**Assignment:** Reproduce exactly the lines below, from the first through the one containing "Per pixel: the", and nothing more.

**Exercise input:**

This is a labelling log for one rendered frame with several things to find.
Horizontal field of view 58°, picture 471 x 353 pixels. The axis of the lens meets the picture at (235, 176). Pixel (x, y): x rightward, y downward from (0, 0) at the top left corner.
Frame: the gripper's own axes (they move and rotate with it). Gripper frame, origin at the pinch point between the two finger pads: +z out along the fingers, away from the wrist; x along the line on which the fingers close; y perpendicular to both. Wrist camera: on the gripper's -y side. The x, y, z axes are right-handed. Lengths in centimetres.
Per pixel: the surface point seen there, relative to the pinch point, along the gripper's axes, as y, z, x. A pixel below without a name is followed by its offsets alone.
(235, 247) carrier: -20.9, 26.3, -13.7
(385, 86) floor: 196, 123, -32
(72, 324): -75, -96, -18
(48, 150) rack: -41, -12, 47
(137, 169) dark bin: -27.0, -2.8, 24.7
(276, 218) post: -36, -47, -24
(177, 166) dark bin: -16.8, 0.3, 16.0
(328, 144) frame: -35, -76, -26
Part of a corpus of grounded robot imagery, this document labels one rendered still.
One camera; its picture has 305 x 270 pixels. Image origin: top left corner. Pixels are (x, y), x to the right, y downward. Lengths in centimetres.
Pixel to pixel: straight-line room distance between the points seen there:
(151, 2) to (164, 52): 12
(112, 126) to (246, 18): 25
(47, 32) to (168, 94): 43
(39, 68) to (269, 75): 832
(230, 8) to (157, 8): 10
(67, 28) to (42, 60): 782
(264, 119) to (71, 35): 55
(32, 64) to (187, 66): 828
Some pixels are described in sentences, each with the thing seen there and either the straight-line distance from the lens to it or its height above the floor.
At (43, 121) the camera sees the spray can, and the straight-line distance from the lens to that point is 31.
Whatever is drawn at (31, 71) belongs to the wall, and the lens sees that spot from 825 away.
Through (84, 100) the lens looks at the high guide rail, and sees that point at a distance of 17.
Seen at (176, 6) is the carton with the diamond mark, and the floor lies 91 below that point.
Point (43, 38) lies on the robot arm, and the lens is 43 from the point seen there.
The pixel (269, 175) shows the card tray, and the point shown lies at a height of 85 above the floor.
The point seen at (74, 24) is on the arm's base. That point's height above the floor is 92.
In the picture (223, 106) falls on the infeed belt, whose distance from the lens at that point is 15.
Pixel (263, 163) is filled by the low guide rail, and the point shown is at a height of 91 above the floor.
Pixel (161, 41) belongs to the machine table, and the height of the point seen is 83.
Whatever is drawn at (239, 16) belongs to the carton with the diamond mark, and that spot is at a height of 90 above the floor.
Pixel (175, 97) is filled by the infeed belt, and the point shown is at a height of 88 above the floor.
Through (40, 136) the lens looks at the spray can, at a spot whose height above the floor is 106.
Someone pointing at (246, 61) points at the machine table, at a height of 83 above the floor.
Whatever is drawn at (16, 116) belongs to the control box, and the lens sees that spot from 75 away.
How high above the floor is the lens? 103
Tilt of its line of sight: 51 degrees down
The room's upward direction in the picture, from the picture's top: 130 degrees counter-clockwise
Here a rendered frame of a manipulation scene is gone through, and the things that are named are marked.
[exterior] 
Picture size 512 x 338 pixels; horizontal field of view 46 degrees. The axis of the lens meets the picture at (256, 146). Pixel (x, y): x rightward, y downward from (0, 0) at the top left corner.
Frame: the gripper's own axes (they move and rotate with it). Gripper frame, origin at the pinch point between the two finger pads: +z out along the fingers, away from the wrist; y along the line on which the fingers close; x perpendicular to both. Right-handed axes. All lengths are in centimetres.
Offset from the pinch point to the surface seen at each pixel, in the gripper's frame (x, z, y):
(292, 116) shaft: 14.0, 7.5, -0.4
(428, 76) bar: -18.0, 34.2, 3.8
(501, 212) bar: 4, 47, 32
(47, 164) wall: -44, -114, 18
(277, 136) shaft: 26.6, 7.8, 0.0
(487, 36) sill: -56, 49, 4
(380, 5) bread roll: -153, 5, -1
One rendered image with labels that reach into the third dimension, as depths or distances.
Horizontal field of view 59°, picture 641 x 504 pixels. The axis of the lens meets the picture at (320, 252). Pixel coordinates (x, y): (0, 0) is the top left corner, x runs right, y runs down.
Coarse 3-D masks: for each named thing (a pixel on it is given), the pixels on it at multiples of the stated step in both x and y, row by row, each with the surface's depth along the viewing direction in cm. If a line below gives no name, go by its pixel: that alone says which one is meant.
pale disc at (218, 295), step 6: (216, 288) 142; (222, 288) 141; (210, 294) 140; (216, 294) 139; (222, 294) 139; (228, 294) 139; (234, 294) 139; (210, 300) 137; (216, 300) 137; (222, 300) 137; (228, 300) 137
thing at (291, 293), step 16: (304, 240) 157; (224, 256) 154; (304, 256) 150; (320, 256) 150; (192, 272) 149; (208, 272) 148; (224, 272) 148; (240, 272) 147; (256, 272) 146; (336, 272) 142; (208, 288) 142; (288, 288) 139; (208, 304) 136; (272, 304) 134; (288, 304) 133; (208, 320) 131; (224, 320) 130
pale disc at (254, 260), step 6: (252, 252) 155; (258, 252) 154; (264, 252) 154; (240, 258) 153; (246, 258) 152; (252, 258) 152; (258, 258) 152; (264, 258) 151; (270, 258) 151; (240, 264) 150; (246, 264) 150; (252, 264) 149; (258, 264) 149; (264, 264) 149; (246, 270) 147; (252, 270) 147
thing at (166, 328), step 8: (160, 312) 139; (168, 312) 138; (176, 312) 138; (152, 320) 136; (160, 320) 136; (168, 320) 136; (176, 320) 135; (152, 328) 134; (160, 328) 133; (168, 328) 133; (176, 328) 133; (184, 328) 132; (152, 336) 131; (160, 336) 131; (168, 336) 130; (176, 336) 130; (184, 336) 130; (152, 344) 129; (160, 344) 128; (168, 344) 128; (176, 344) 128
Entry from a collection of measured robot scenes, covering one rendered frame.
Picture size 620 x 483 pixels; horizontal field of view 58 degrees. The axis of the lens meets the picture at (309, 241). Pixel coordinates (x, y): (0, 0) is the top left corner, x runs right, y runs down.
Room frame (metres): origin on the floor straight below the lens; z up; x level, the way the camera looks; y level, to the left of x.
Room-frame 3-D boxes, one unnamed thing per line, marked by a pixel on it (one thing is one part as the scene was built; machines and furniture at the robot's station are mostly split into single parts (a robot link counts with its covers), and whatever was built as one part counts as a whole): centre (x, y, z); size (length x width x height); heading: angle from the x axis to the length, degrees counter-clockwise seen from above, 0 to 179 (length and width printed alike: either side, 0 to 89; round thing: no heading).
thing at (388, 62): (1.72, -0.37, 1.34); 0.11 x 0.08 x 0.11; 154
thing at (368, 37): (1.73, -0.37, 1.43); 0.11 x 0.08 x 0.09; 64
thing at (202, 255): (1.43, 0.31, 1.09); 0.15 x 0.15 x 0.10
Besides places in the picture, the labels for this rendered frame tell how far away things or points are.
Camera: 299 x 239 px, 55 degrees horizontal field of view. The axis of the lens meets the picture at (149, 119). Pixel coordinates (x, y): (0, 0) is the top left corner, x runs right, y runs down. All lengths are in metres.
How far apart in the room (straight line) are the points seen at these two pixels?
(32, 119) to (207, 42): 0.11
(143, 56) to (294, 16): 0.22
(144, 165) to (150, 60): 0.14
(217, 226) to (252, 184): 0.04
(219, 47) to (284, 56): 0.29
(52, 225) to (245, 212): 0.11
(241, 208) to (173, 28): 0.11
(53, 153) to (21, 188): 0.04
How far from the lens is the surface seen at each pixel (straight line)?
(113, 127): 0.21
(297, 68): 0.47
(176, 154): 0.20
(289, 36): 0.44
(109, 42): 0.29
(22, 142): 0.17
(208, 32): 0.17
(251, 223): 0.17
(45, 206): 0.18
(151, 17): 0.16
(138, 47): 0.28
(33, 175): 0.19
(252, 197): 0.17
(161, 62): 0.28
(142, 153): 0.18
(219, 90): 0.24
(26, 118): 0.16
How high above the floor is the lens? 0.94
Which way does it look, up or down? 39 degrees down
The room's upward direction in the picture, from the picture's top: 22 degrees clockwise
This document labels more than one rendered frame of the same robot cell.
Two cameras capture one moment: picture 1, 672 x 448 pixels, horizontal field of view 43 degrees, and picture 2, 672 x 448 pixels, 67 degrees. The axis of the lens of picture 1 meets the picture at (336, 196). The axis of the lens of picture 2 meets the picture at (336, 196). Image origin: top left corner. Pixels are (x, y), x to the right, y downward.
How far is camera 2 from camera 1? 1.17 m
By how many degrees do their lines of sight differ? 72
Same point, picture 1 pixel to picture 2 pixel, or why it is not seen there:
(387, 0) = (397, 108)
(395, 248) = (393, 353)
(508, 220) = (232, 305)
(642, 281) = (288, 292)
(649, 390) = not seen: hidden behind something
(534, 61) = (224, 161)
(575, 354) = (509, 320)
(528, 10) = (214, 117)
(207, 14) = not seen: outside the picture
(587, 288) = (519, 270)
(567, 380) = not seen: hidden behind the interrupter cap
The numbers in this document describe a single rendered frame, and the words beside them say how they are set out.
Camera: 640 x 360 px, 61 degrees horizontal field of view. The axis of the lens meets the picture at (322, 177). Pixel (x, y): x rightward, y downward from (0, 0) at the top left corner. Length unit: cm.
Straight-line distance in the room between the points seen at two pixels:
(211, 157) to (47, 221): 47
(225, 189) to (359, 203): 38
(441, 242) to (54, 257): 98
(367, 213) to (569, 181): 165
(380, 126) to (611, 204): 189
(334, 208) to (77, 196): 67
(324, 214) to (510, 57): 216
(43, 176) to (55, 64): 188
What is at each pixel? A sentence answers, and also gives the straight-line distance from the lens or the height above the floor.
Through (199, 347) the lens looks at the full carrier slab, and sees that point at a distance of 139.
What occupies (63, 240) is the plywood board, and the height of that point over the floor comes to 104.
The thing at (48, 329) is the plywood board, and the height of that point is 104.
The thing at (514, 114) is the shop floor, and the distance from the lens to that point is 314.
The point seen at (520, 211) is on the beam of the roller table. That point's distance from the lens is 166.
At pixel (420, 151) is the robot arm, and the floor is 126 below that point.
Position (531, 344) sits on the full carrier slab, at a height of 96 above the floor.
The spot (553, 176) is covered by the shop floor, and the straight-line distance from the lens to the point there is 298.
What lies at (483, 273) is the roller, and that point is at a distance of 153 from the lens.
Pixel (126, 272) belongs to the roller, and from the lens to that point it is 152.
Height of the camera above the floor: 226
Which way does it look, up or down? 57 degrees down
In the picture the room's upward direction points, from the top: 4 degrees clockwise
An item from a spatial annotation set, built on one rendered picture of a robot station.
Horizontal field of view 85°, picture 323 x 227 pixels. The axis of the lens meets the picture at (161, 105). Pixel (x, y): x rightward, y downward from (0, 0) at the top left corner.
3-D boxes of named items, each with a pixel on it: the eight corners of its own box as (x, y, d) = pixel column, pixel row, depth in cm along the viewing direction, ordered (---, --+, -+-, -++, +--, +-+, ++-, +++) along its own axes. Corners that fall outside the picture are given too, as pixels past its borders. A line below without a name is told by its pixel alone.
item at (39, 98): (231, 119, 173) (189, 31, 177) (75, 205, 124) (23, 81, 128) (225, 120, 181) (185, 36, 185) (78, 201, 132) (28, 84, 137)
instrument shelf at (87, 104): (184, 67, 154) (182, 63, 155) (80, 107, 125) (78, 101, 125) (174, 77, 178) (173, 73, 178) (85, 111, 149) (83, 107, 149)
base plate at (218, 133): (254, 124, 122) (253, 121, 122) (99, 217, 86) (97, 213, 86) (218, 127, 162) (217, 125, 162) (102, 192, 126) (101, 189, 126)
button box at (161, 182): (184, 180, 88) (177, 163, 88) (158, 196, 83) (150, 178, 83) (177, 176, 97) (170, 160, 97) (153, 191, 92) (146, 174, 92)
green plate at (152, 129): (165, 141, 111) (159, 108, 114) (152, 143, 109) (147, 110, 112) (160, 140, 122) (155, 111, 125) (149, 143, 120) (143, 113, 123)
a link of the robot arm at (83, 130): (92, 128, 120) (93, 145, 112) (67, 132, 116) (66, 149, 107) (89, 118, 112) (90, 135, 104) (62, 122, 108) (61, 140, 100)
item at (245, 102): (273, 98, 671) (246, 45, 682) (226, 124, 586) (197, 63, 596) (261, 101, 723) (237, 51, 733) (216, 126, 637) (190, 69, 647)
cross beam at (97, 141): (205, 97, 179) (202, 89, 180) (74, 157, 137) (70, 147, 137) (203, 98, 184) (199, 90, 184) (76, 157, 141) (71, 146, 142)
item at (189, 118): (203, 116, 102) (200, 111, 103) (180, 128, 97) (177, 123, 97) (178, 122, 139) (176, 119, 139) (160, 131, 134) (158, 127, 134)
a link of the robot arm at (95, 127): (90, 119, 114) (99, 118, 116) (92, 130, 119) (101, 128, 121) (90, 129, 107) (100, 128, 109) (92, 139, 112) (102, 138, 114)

**Response below:**
This is a labelling log for one rendered frame with several things to find.
Horizontal field of view 58°, picture 471 x 353 pixels. The axis of the lens meets the picture at (235, 176). Pixel (x, y): x rightward, y downward from (0, 0) at the top left corner.
Frame: the gripper's own axes (they move and rotate with it). Gripper frame, origin at the pinch point between the two finger pads: +z out along the fingers, away from the wrist; x along the line on which the fingers close; y perpendicular to both. Wrist camera: on the gripper's -y side. The x, y, z axes are right-handed. Lengths in centimetres.
Per pixel: the surface point seen there, relative to the pinch point, along the gripper's axes, as y, z, x. A pixel below without a name is followed by its offsets alone.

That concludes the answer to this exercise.